*** DATA RECORDS Section Begins ***
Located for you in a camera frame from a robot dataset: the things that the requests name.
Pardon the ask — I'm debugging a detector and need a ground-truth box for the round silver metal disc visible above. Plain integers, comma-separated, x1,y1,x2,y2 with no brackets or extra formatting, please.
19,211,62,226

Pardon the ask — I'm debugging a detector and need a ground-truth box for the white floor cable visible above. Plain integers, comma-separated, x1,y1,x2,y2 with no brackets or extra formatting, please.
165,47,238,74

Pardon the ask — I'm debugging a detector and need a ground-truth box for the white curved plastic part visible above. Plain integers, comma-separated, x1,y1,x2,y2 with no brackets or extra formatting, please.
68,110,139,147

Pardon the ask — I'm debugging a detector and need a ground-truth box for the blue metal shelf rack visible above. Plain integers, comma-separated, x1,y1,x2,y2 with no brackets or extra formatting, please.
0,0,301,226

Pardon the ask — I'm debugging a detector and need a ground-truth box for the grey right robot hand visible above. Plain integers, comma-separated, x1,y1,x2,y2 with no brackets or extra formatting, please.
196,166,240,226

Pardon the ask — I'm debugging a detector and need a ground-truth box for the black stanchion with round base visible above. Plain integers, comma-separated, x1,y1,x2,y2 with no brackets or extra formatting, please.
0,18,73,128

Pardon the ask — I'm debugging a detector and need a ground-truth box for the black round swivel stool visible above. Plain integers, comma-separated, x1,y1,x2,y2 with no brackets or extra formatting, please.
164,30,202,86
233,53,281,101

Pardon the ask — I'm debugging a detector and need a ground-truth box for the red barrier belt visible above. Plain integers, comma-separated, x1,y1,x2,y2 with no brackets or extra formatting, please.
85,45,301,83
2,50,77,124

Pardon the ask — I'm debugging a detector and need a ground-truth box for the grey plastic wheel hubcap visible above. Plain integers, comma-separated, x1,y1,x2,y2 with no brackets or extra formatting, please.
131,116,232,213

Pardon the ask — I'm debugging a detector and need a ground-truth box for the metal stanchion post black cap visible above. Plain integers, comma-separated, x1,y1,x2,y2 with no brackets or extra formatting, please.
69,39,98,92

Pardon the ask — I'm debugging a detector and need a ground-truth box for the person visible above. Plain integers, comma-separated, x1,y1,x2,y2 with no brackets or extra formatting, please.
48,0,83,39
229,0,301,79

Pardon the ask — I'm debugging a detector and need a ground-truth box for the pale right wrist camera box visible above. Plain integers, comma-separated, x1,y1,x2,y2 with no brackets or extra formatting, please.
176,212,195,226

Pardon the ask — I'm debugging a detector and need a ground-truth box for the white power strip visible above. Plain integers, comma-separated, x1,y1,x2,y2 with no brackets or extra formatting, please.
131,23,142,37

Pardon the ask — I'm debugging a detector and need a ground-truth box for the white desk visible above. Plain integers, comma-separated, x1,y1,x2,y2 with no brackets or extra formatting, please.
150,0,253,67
*** DATA RECORDS Section Ends ***
§ TASK DETAILS
Take the entries and print them exactly. Keep every line.

§ RESPONSE TO THE TASK
Located for you in a camera frame from a robot dataset: the things that the requests name.
Pardon the ask — I'm debugging a detector and need a ground-truth box for the round silver metal disc visible above. Plain integers, comma-separated, x1,y1,x2,y2 with no brackets or extra formatting, please.
19,211,62,226

Pardon the ask — I'm debugging a detector and need a ground-truth box for the white floor cable visible above. Plain integers, comma-separated, x1,y1,x2,y2 with no brackets or extra formatting, please.
165,47,238,74

Pardon the ask — I'm debugging a detector and need a ground-truth box for the white curved plastic part visible above. Plain integers, comma-separated, x1,y1,x2,y2 with no brackets or extra formatting, please.
68,110,139,147

Pardon the ask — I'm debugging a detector and need a ground-truth box for the blue metal shelf rack visible above. Plain integers, comma-separated, x1,y1,x2,y2 with no brackets or extra formatting, please.
0,0,301,226

Pardon the ask — I'm debugging a detector and need a ground-truth box for the grey right robot hand visible above. Plain integers, comma-separated, x1,y1,x2,y2 with no brackets or extra formatting, please.
196,166,240,226

Pardon the ask — I'm debugging a detector and need a ground-truth box for the black stanchion with round base visible above. Plain integers, comma-separated, x1,y1,x2,y2 with no brackets or extra formatting, please.
0,18,73,128

Pardon the ask — I'm debugging a detector and need a ground-truth box for the black round swivel stool visible above. Plain integers, comma-separated, x1,y1,x2,y2 with no brackets or extra formatting, please.
164,30,202,86
233,53,281,101

Pardon the ask — I'm debugging a detector and need a ground-truth box for the red barrier belt visible above. Plain integers, comma-separated, x1,y1,x2,y2 with no brackets or extra formatting, please.
85,45,301,83
2,50,77,124

Pardon the ask — I'm debugging a detector and need a ground-truth box for the grey plastic wheel hubcap visible above. Plain integers, comma-separated, x1,y1,x2,y2 with no brackets or extra formatting, please.
131,116,232,213

Pardon the ask — I'm debugging a detector and need a ground-truth box for the metal stanchion post black cap visible above. Plain integers, comma-separated, x1,y1,x2,y2 with no brackets or extra formatting, please.
69,39,98,92

Pardon the ask — I'm debugging a detector and need a ground-truth box for the person visible above. Plain integers, comma-separated, x1,y1,x2,y2 with no brackets or extra formatting, please.
48,0,83,39
229,0,301,79

Pardon the ask — I'm debugging a detector and need a ground-truth box for the pale right wrist camera box visible above. Plain integers, comma-separated, x1,y1,x2,y2 with no brackets or extra formatting, please.
176,212,195,226

Pardon the ask — I'm debugging a detector and need a ground-truth box for the white power strip visible above. Plain integers, comma-separated, x1,y1,x2,y2 with no brackets or extra formatting, please.
131,23,142,37

Pardon the ask — I'm debugging a detector and need a ground-truth box for the white desk visible above. Plain integers, comma-separated, x1,y1,x2,y2 with no brackets or extra formatting, please.
150,0,253,67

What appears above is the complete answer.